== Exercise materials ==

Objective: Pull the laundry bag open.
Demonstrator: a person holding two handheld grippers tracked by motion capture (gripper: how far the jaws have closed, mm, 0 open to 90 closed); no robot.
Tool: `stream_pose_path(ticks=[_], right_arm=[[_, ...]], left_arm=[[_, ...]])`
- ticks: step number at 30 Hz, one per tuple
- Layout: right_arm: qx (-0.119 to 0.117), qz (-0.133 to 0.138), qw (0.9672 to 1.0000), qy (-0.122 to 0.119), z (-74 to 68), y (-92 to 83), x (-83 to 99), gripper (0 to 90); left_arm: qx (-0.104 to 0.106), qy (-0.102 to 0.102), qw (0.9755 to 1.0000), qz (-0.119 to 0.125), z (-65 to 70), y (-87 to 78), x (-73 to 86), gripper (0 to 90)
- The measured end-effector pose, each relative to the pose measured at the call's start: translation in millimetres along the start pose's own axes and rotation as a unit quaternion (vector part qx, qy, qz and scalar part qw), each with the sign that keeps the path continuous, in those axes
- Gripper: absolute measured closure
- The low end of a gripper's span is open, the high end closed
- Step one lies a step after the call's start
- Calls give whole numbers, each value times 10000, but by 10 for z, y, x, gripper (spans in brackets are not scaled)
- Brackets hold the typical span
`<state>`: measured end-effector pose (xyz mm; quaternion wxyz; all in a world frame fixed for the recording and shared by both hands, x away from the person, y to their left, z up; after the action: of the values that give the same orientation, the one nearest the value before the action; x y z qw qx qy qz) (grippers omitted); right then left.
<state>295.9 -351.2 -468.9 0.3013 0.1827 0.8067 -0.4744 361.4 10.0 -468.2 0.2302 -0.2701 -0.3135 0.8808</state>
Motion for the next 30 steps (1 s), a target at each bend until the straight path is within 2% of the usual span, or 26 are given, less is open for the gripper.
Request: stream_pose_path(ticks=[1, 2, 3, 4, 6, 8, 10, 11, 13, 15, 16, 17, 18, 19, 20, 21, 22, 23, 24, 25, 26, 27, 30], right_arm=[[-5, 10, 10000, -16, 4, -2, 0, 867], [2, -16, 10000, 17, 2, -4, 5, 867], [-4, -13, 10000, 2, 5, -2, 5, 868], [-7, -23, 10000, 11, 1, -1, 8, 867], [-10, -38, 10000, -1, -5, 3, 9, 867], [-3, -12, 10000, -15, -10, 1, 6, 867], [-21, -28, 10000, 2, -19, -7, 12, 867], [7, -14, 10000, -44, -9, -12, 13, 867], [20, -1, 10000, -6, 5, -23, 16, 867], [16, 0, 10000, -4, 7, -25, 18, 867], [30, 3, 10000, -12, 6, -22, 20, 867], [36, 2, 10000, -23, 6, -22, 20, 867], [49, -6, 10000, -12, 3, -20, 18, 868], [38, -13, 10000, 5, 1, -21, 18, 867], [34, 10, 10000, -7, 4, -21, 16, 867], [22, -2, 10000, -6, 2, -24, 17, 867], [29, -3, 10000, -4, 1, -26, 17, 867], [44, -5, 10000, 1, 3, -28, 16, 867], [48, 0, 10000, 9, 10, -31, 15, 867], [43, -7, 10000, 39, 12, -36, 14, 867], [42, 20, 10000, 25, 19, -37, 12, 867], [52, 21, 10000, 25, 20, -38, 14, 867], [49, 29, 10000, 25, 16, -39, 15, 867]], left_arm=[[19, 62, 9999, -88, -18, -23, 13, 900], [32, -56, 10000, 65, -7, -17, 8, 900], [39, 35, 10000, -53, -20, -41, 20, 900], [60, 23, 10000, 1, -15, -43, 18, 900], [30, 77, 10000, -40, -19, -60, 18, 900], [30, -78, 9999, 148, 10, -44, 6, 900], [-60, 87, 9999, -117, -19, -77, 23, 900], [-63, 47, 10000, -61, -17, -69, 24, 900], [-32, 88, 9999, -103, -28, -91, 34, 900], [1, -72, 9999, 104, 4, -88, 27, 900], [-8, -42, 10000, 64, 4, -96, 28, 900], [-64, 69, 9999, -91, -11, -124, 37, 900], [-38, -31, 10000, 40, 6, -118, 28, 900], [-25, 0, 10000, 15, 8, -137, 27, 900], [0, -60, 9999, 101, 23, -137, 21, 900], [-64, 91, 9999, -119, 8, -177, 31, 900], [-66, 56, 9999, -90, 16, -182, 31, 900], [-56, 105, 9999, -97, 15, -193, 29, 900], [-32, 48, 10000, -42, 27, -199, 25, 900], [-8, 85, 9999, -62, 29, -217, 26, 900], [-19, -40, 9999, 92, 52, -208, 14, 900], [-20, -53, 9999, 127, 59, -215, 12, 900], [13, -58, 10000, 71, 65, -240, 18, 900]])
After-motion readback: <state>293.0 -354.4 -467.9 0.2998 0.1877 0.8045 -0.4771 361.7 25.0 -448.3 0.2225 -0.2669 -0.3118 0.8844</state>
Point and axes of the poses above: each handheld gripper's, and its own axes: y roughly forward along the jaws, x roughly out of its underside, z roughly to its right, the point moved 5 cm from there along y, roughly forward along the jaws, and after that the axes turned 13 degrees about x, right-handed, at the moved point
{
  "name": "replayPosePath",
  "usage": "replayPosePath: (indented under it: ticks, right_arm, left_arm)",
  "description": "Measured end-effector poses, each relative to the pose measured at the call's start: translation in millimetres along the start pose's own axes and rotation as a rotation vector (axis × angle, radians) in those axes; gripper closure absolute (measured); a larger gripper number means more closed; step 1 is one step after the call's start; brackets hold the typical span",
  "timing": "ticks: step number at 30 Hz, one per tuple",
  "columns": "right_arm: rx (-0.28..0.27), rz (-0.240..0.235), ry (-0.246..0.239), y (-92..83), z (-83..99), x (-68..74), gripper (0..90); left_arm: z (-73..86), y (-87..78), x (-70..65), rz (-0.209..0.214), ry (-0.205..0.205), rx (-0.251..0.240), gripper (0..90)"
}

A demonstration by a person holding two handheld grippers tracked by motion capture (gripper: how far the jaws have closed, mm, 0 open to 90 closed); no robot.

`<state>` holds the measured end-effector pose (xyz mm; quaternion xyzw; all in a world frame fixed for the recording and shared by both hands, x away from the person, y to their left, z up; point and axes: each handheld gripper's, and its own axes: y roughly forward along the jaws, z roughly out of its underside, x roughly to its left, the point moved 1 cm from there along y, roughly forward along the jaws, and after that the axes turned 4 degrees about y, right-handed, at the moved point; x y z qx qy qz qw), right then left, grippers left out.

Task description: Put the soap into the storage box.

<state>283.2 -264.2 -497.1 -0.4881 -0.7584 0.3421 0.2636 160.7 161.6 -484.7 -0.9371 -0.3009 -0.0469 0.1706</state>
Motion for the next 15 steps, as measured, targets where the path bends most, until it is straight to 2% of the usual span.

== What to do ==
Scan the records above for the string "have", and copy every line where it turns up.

== Reply to the exercise ==
Demonstrator: a person holding two handheld grippers tracked by motion capture (gripper: how far the jaws have closed, mm, 0 open to 90 closed); no robot.
A demonstration by a person holding two handheld grippers tracked by motion capture (gripper: how far the jaws have closed, mm, 0 open to 90 closed); no robot.

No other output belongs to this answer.